→ **MATERIAL FOR THE TASK**
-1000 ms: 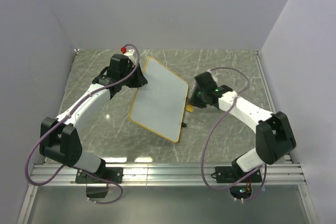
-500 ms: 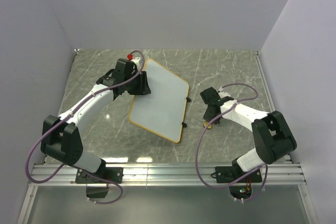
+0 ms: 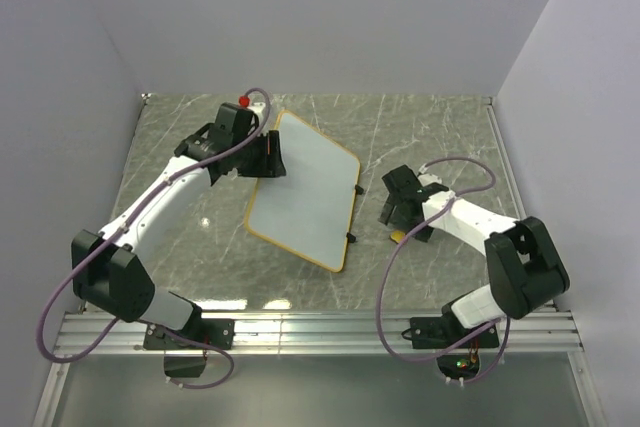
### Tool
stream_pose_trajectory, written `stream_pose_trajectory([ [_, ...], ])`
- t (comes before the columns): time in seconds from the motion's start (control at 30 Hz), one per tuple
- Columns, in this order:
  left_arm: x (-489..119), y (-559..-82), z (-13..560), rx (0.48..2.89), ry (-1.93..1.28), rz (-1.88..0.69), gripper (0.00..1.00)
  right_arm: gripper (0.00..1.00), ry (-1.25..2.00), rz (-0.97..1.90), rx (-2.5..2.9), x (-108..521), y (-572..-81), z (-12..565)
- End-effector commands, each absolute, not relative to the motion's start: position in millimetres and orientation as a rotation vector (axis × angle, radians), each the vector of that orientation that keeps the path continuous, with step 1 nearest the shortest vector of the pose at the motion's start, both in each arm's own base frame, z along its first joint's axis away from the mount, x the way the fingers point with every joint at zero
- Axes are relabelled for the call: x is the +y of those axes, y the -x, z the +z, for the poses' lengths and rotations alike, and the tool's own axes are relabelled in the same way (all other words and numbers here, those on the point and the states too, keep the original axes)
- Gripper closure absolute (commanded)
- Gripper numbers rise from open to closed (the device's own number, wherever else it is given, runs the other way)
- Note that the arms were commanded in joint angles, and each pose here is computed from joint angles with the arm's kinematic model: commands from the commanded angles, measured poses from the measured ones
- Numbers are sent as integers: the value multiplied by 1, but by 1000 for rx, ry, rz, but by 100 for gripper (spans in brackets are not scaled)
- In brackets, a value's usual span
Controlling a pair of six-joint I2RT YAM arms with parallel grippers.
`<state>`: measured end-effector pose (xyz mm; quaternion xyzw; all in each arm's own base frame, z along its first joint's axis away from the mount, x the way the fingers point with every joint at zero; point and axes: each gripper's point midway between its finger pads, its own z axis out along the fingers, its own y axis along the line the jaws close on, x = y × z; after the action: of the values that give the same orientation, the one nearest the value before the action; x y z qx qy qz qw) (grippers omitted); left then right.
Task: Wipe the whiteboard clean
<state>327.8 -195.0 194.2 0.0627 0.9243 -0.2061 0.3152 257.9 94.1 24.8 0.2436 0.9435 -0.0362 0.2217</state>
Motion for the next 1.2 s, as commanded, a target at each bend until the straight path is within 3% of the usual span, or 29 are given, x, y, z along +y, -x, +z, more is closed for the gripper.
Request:
stream_pose_trajectory([
  [0.0,-191,-333,242,2315,-171,-526,39,11,-665,-57,2494,94,-279,74],
  [0.07,-185,-335,250,2298,-158,-490,39,11,-580,13,2460,103,-288,100],
  [0.17,-173,-340,265,2248,-112,-425,39,11,-329,370,2273,156,-314,180],
  [0.27,-165,-343,272,2194,-68,-392,39,11,-61,678,2051,209,-304,260],
  [0.37,-159,-342,264,2198,-29,-364,39,9,17,856,2005,242,-290,299],
  [0.6,-133,-331,265,2138,100,-286,40,5,-68,849,1991,229,-253,295],
  [0.77,-127,-311,262,2074,62,-328,41,3,-140,763,1997,191,-232,247],
  [1.17,-114,-295,255,2041,167,-336,42,3,-155,700,2050,174,-218,231],
])
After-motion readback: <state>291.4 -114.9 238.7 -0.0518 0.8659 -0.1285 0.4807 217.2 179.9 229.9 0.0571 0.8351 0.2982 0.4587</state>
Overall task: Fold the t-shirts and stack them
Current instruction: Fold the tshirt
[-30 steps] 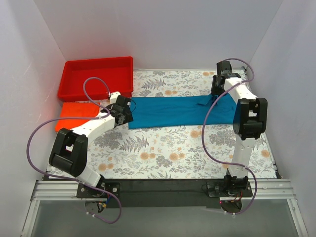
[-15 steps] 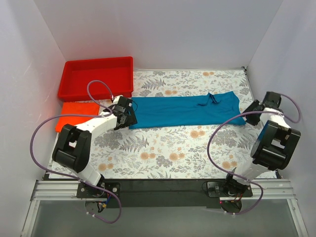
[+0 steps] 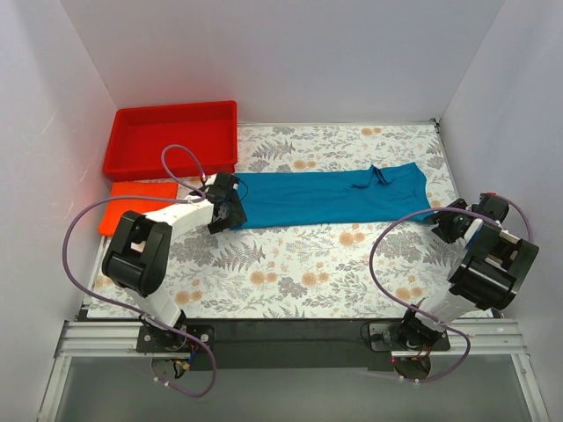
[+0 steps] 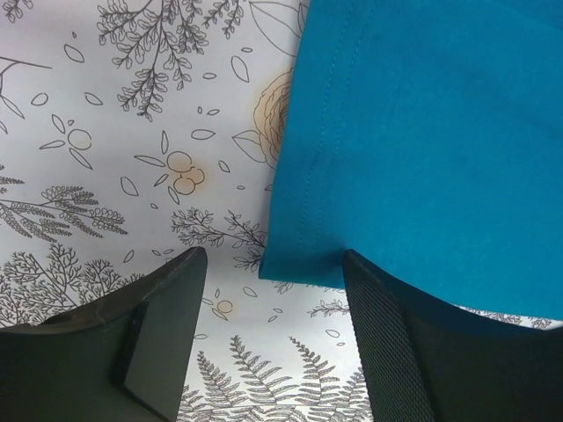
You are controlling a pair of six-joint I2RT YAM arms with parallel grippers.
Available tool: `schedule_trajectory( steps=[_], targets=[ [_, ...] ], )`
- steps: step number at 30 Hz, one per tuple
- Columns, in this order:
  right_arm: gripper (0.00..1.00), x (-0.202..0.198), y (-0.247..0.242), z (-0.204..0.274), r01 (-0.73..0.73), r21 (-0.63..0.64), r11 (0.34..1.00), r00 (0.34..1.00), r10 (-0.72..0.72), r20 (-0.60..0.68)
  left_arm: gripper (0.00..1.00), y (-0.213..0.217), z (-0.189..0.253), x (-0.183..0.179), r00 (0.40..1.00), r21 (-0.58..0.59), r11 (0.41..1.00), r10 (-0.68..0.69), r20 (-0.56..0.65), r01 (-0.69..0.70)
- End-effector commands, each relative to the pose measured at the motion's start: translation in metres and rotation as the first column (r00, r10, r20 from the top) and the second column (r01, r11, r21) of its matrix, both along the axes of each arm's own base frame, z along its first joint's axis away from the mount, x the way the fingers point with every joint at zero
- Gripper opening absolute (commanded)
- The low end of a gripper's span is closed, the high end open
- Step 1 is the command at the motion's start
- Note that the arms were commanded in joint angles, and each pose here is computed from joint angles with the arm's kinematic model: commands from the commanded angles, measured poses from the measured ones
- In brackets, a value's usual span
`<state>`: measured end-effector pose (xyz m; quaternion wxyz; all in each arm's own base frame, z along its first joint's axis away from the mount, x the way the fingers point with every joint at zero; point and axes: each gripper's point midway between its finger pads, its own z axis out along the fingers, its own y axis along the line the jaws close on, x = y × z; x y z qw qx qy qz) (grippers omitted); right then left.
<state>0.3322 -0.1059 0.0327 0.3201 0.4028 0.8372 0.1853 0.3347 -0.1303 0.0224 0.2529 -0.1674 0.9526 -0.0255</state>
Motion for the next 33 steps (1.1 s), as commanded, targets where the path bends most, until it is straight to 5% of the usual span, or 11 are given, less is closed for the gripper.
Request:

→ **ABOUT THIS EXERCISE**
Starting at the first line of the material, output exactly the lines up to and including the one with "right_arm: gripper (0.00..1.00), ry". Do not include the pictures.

→ **SOLVED EXERCISE**
-1000 ms: 
-500 ms: 
+0 ms: 
### Tool
stream_pose_trajectory, written `stream_pose_trajectory([ [_, ...], ])`
- t (comes before the columns): time in seconds from the motion's start (control at 30 Hz), one per tuple
- Columns, in this order:
  left_arm: x (-489..119), y (-559..-82), z (-13..560), rx (0.48..2.89), ry (-1.93..1.28), rz (-1.88..0.69), gripper (0.00..1.00)
  right_arm: gripper (0.00..1.00), ry (-1.25..2.00), rz (-0.97..1.90), rx (-2.5..2.9), x (-108..521), y (-572..-81), z (-12..565)

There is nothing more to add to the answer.